The anti-pattern: copying everything before installing dependencies

# BAD ORDERING
FROM node:20-slim
WORKDIR /app
COPY . .                  # copies EVERYTHING, including source code that changes constantly
RUN npm install             # this layer's cache key now depends on the ENTIRE copied tree
CMD ["node", "server.js"]

With this ordering, changing any file in the project invalidates the COPY . . layer. This is true even for a single comment in an unrelated source file that has nothing to do with dependencies. Invalidating the COPY . . layer in turn invalidates the npm install layer right after it, since its cache key depends on the preceding layer. Every single build then re-runs the full dependency installation from scratch, even though the actual dependency list (package.json) hasn't changed at all. This is a slow, entirely avoidable rebuild on every code change.
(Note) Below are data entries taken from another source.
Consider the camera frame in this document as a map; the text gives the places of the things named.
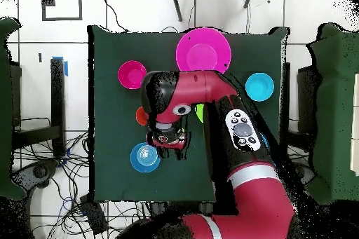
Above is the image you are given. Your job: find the large green bowl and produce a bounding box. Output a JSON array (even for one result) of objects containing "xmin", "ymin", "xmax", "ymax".
[{"xmin": 195, "ymin": 103, "xmax": 205, "ymax": 124}]

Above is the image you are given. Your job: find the medium blue bowl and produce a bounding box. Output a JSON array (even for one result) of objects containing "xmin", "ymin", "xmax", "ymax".
[{"xmin": 130, "ymin": 142, "xmax": 162, "ymax": 173}]

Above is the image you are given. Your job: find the orange cup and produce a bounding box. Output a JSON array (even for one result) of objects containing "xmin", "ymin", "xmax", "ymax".
[{"xmin": 135, "ymin": 107, "xmax": 149, "ymax": 128}]

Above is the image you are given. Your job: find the dark green table cloth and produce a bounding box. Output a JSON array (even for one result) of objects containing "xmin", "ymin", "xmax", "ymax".
[{"xmin": 89, "ymin": 25, "xmax": 288, "ymax": 203}]

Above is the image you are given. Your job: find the small red-pink bowl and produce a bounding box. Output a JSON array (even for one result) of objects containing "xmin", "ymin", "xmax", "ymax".
[{"xmin": 117, "ymin": 60, "xmax": 149, "ymax": 90}]

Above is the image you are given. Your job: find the large pink bowl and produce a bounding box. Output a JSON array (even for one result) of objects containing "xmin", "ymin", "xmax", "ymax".
[{"xmin": 175, "ymin": 27, "xmax": 232, "ymax": 75}]

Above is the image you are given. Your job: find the large blue bowl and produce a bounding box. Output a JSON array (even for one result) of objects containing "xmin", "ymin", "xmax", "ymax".
[{"xmin": 259, "ymin": 132, "xmax": 270, "ymax": 150}]

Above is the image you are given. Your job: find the black power box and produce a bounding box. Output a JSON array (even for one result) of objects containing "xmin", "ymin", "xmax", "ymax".
[{"xmin": 78, "ymin": 193, "xmax": 111, "ymax": 235}]

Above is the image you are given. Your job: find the small light blue bowl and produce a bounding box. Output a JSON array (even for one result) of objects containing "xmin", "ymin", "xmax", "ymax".
[{"xmin": 245, "ymin": 72, "xmax": 276, "ymax": 102}]

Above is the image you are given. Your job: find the black wheel base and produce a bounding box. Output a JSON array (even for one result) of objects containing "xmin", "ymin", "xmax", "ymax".
[
  {"xmin": 22, "ymin": 160, "xmax": 58, "ymax": 189},
  {"xmin": 283, "ymin": 160, "xmax": 315, "ymax": 189}
]

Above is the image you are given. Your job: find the green covered side table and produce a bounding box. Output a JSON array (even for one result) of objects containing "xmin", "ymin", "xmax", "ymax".
[
  {"xmin": 307, "ymin": 22, "xmax": 359, "ymax": 205},
  {"xmin": 0, "ymin": 17, "xmax": 26, "ymax": 200}
]

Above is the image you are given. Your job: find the tangle of black cables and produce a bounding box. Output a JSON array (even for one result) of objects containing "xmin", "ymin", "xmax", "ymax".
[{"xmin": 13, "ymin": 116, "xmax": 141, "ymax": 239}]

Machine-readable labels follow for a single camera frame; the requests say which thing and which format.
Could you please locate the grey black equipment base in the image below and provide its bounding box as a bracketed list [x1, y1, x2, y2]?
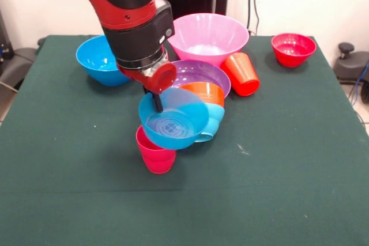
[0, 47, 38, 91]
[334, 42, 369, 85]

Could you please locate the dark green table cloth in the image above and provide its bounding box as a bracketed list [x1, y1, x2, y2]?
[0, 35, 369, 246]

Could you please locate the red cup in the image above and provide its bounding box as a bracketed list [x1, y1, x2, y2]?
[220, 52, 261, 97]

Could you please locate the wide purple bowl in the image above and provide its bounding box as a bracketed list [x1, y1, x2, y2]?
[170, 60, 232, 99]

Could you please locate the deep blue bowl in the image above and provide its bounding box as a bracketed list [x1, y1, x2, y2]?
[76, 35, 132, 87]

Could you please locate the large pink bowl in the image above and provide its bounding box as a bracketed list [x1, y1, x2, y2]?
[167, 13, 250, 69]

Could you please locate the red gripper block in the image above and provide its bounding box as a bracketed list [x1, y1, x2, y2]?
[116, 47, 177, 113]

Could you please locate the flat-bottomed blue bowl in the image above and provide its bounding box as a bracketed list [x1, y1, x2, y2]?
[138, 88, 210, 152]

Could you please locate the ribbed cyan bowl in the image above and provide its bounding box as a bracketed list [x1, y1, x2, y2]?
[193, 103, 225, 143]

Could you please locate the small crimson bowl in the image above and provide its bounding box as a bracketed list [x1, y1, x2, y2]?
[270, 33, 317, 68]

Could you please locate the ribbed pink-red cup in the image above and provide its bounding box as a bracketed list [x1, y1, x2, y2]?
[135, 125, 177, 175]

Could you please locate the orange bowl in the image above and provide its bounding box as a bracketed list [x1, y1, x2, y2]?
[178, 81, 225, 108]
The fix: copy the dependency manifest first, install, then copy the rest

# GOOD ORDERING
FROM node:20-slim
WORKDIR /app
COPY package.json package-lock.json ./    # only the dependency manifest -- changes rarely
RUN npm ci                                  # cached, as long as the manifest hasn't changed
COPY . .                                      # application code -- changes constantly, but
                                                # this is now the LAST filesystem-changing step
CMD ["node", "server.js"]

Now, changing application code only invalidates the final COPY . . layer. The npm ci layer, which is often much slower, stays cached as long as package.json/package-lock.json haven't changed. This is the common case for most day-to-day commits.
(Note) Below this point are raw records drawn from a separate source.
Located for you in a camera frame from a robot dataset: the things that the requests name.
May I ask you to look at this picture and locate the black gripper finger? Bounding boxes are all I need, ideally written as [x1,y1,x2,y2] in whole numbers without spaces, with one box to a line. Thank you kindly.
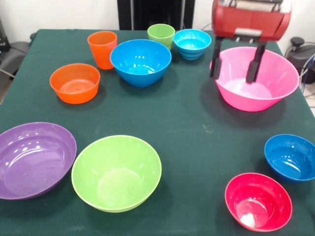
[209,36,223,80]
[245,40,268,84]

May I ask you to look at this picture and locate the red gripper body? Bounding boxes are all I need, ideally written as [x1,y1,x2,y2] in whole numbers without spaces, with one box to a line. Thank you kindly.
[212,0,292,42]

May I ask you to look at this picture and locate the large pink bowl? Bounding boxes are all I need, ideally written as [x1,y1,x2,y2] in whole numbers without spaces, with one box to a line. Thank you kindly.
[209,46,300,113]

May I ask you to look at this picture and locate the red bowl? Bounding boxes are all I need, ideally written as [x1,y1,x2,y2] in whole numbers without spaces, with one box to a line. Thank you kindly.
[224,172,293,233]

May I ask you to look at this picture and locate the green bowl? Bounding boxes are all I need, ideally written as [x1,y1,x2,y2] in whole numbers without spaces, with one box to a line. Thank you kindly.
[71,135,162,213]

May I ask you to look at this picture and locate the small ribbed cyan bowl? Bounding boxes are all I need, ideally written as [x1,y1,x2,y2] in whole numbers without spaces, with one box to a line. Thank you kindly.
[173,29,212,60]

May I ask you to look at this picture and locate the black floor stand base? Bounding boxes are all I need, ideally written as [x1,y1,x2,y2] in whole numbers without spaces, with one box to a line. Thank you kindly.
[285,36,315,74]
[0,18,32,77]

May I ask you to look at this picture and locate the green cup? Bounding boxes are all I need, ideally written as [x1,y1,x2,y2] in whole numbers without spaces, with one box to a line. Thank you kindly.
[147,23,176,52]

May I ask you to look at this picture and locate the large light blue bowl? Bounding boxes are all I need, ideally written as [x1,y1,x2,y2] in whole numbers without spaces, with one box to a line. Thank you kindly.
[110,39,172,88]

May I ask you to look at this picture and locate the dark green tablecloth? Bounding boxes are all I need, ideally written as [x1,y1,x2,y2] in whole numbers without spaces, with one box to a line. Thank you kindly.
[0,29,315,236]

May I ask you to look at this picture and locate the small dark blue bowl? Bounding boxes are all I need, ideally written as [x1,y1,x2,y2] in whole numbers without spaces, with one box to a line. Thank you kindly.
[264,134,315,183]

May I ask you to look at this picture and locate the orange cup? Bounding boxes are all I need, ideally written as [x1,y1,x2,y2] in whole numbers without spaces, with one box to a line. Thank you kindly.
[87,30,118,70]

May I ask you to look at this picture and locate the orange bowl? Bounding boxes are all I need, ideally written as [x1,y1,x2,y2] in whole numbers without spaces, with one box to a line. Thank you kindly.
[49,63,101,105]

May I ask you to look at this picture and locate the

The general principle, stated once

Order instructions from least-likely-to-change to most-likely-to-change. System package installation and dependency installation (driven by a lockfile that changes relatively rarely) belong early; application source code (which changes on nearly every commit) belongs as late as possible.

FROM python:3.12-slim
RUN apt-get update && apt-get install -y libpq-dev      # rarely changes
COPY requirements.txt .                                     # changes occasionally
RUN pip install -r requirements.txt                           # cached unless requirements.txt changes
COPY . .                                                        # changes on every commit -- last
CMD ["python", "app.py"]

Combining related RUN instructions to control layer granularity

# Creates two separate layers, and (more importantly) leaves package-manager
# cache/lists behind in the FIRST layer even after the second layer "removes" them,
# since removal in a later layer doesn't shrink an earlier, already-committed layer
RUN apt-get update
RUN apt-get install -y curl && rm -rf /var/lib/apt/lists/*

# Better: combine into ONE layer so cleanup actually reduces that layer's size
RUN apt-get update && apt-get install -y curl && rm -rf /var/lib/apt/lists/*

Since each layer is immutable once committed, "deleting" a file in a later layer doesn't reclaim the space that file used in an earlier layer. It just hides that file from the merged view (recall the union filesystem question). Combining install-then-cleanup into a single RUN instruction ensures the cleanup actually shrinks that one resulting layer, rather than leaving bloat in an earlier layer that a later layer merely masks.

A quick self-check for any existing Dockerfile: change one line of application code, rebuild, and ask what the minimum set of layers should have needed to re-execute. If the actual rebuild touches an expensive dependency-installation step that has nothing to do with that change, the ordering has room to improve. This is often the difference between a multi-minute rebuild and one that takes a couple of seconds.